CERTAIN basic concepts, which have been discussed by Dubos, with respect to the triangular relationship between the drug, the parasite and the host, have generality not only in the field of tuberculosis but in the field of other infections. It might be of value to consider these principles in relation to the specific situation of the child who may have, or may have been exposed to, tuberculous infection.
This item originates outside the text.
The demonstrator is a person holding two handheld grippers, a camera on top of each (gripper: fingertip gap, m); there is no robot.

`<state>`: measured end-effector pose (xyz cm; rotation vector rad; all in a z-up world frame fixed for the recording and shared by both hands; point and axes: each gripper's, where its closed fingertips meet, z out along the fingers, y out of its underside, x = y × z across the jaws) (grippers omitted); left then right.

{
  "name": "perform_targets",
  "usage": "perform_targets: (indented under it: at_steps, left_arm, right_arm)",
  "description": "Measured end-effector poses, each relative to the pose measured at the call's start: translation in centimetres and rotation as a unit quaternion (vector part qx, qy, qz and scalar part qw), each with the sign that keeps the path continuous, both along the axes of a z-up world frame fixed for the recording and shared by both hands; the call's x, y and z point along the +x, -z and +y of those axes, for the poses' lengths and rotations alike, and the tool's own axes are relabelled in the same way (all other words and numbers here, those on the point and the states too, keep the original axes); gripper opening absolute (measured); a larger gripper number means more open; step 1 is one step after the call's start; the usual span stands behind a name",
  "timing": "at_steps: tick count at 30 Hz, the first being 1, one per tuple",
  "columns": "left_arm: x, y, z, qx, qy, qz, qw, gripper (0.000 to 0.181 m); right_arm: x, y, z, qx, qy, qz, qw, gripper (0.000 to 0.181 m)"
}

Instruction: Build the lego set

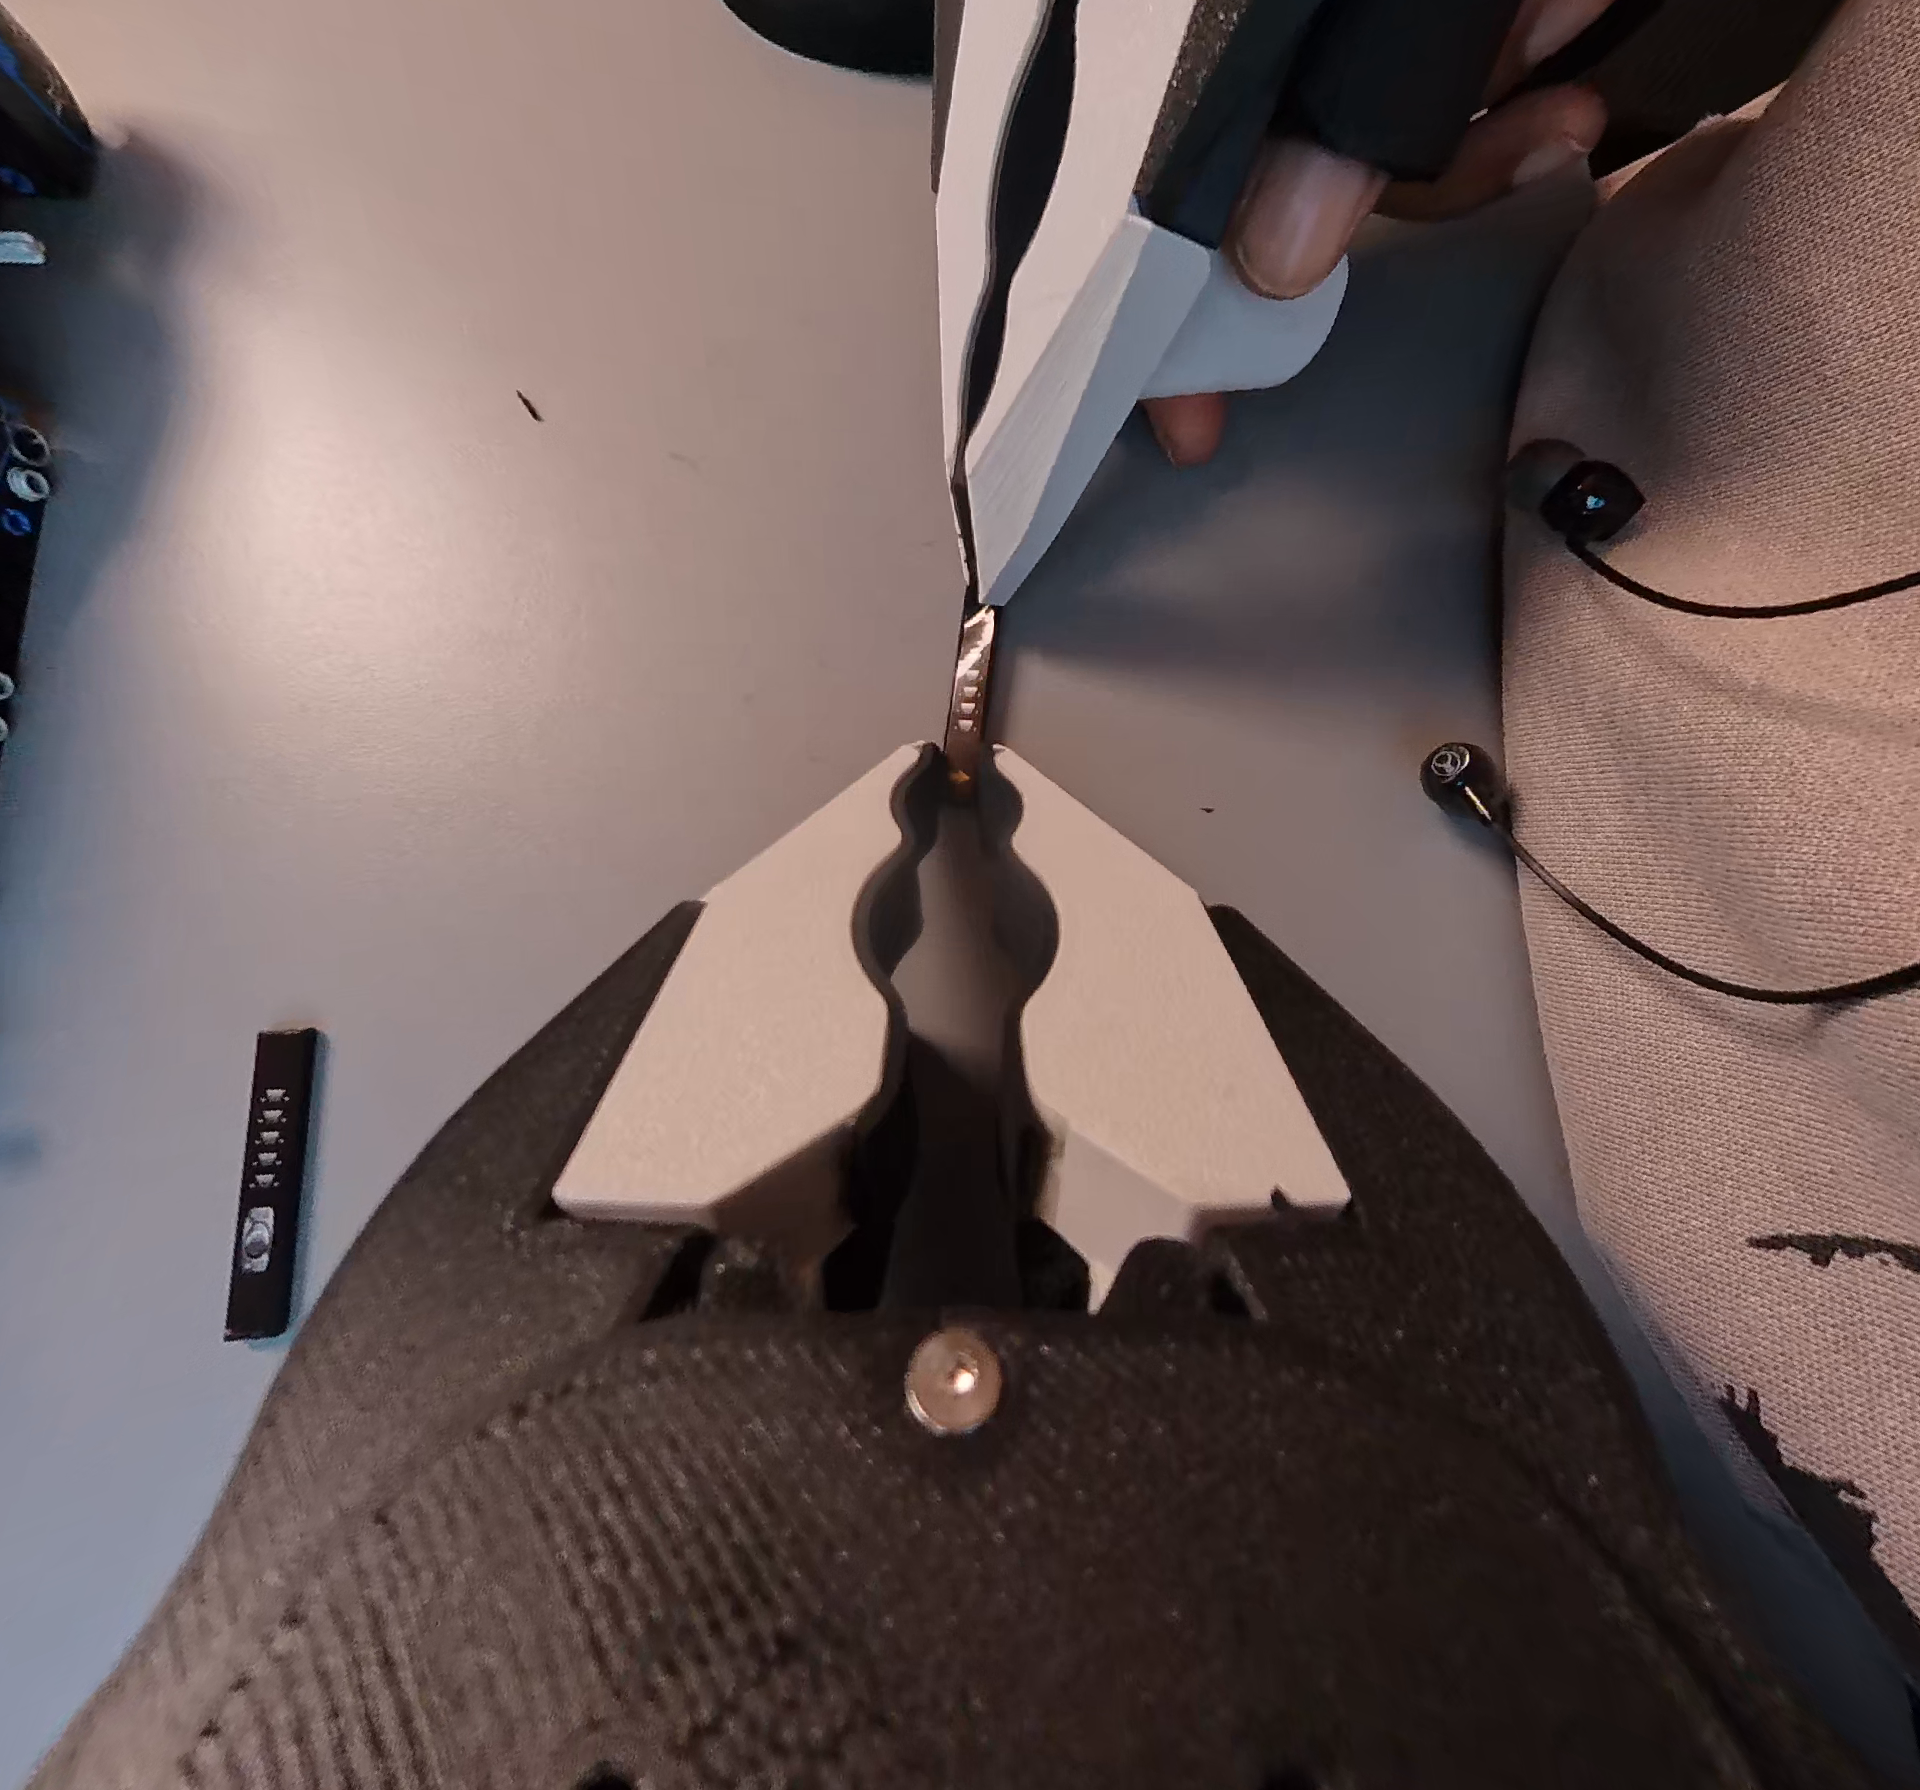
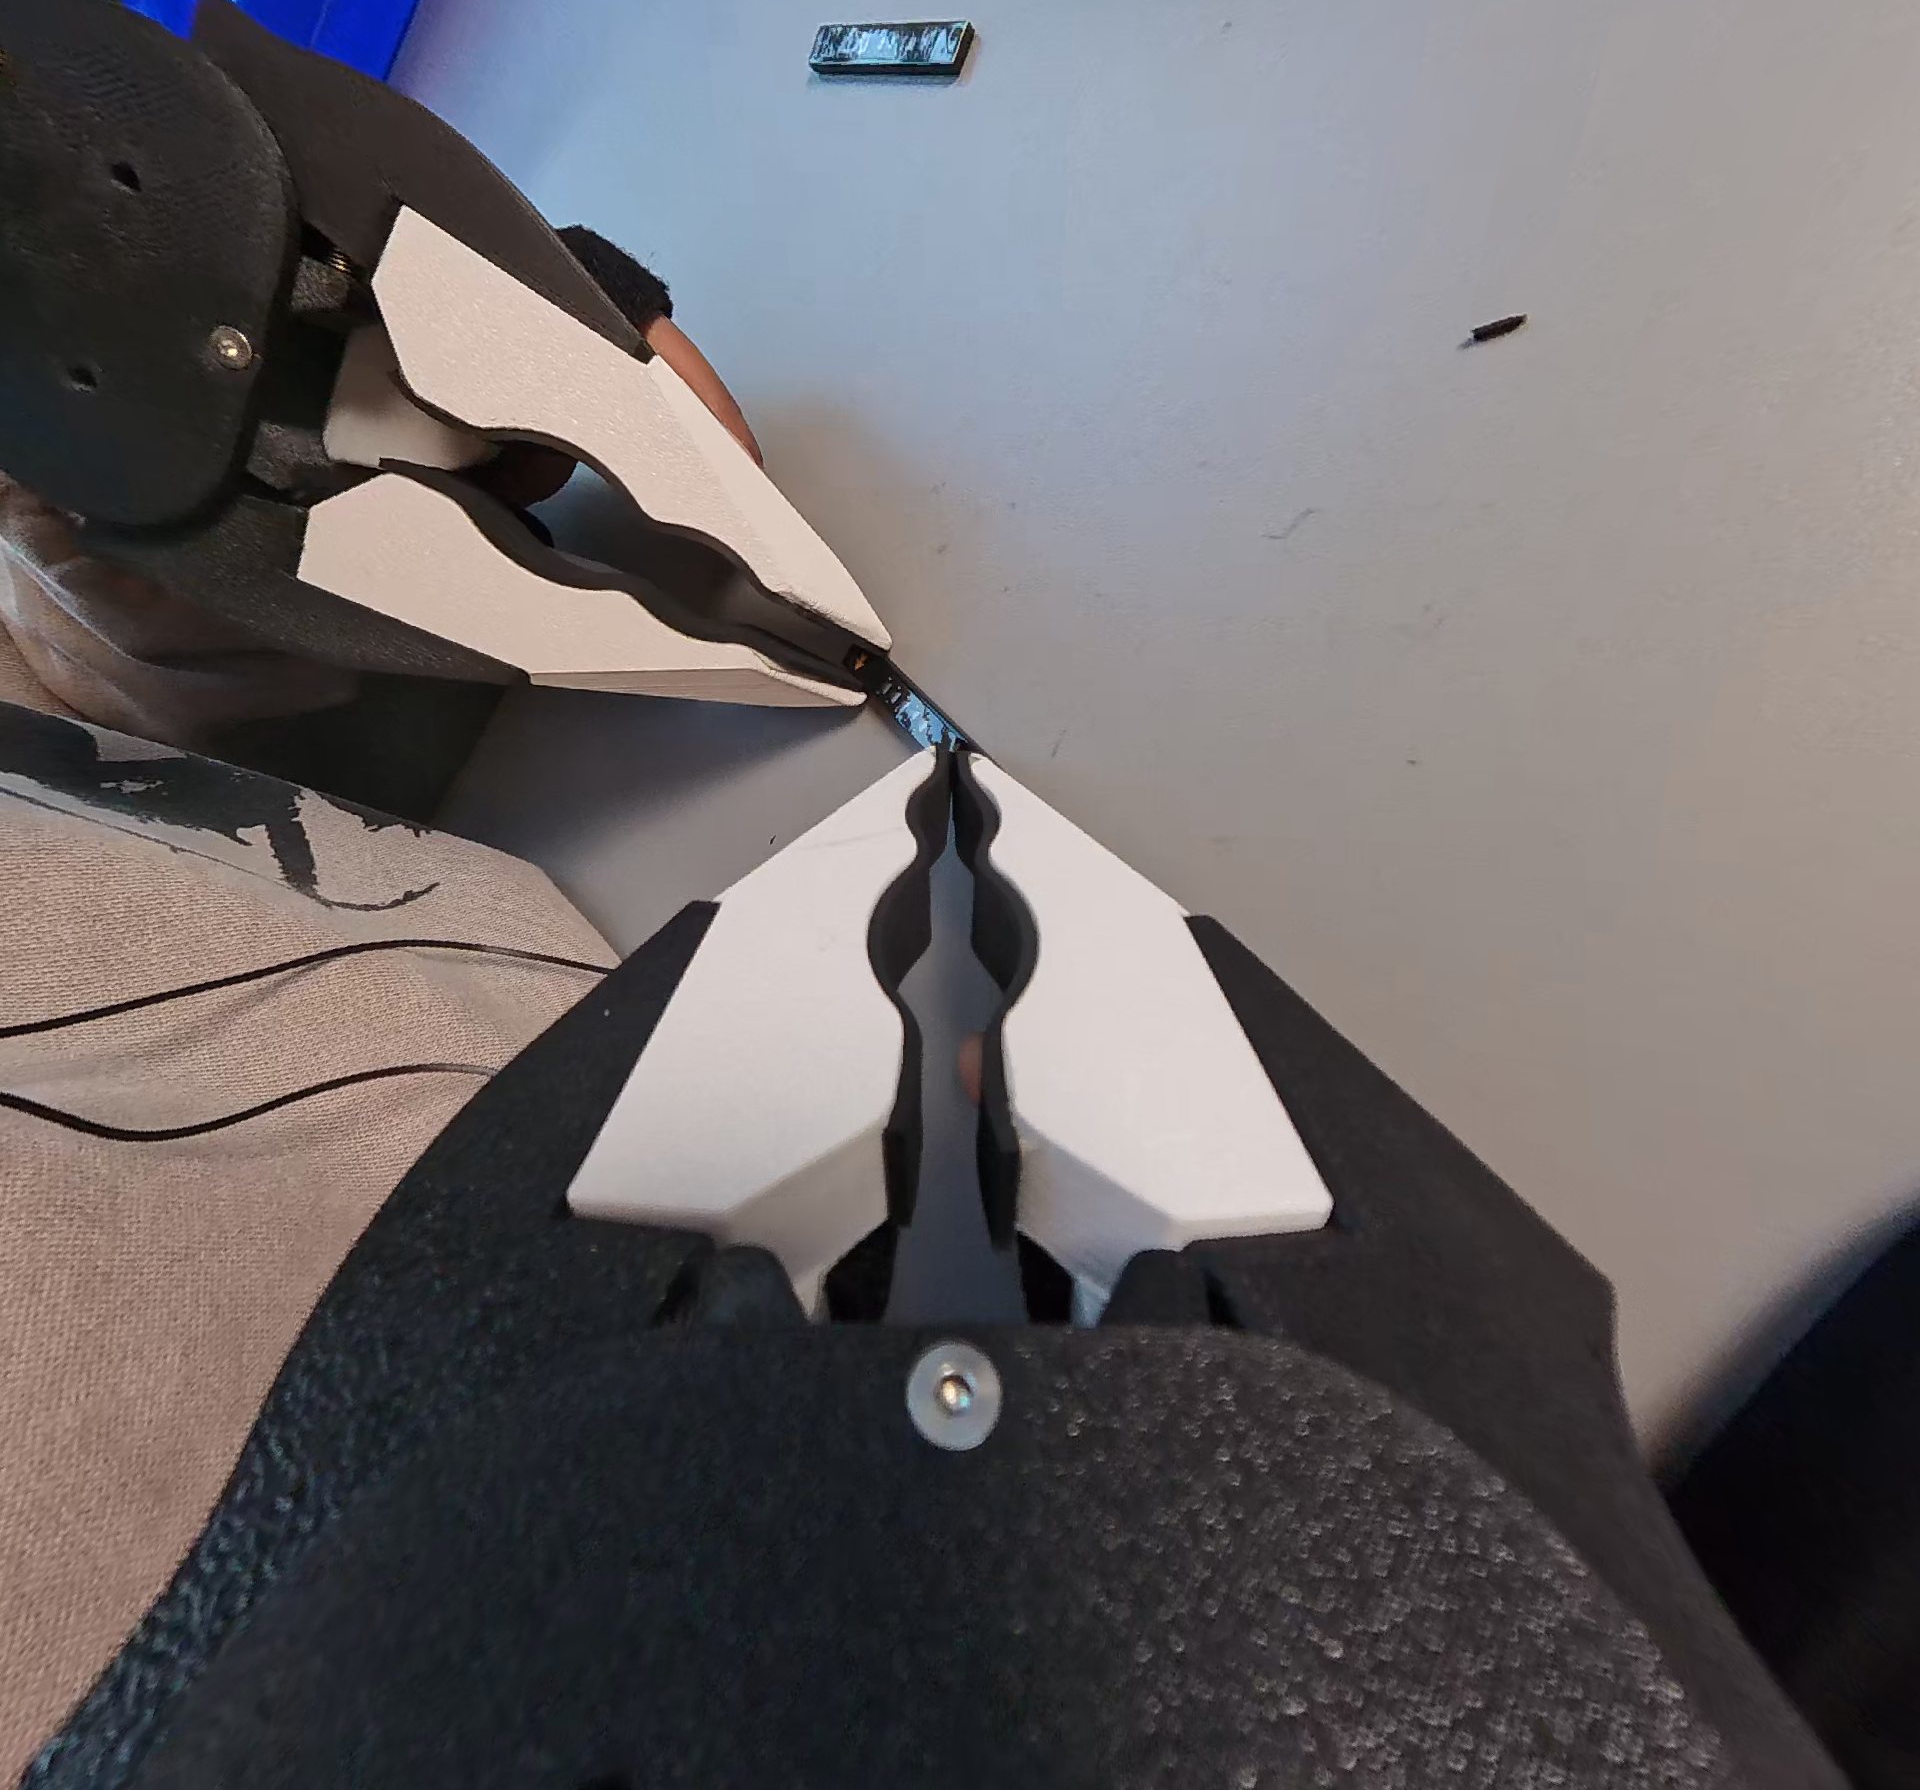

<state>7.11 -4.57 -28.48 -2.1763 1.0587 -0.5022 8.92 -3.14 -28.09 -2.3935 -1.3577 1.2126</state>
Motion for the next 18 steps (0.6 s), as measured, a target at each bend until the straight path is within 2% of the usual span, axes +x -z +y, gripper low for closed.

Relationship between tubercle bacilli and isoniazid could conceivably occur in three different sets of circumstances: In the first circumstance the drug would be present in the extracellular and other fluids of the body before the tubercle bacilli were implanted. The second would be the circumstance in which the tubercle bacilli had already been implanted but the administration of the drug was started within a few hours or a few days of the implantation. The third would obtain if the tuberele bacilli had been present for a matter of more than a few days, and their multiplication had resulted in cutaneous sensitivity to tuberculin.
The first case, in which the drug was present before the bacilli, would not obtain in the United States, but only in circumstances in which one administered isoniazid in an area of high prevalence of tuberculosis with the notion that contacts of an infectious patient might have to be protected. Nevertheless, if these circumstances should obtain some of the tubercle bacilli received by the drug-treated host presumably might survive and if they did survive they would make no contribution to the acquisition of resistance by that host.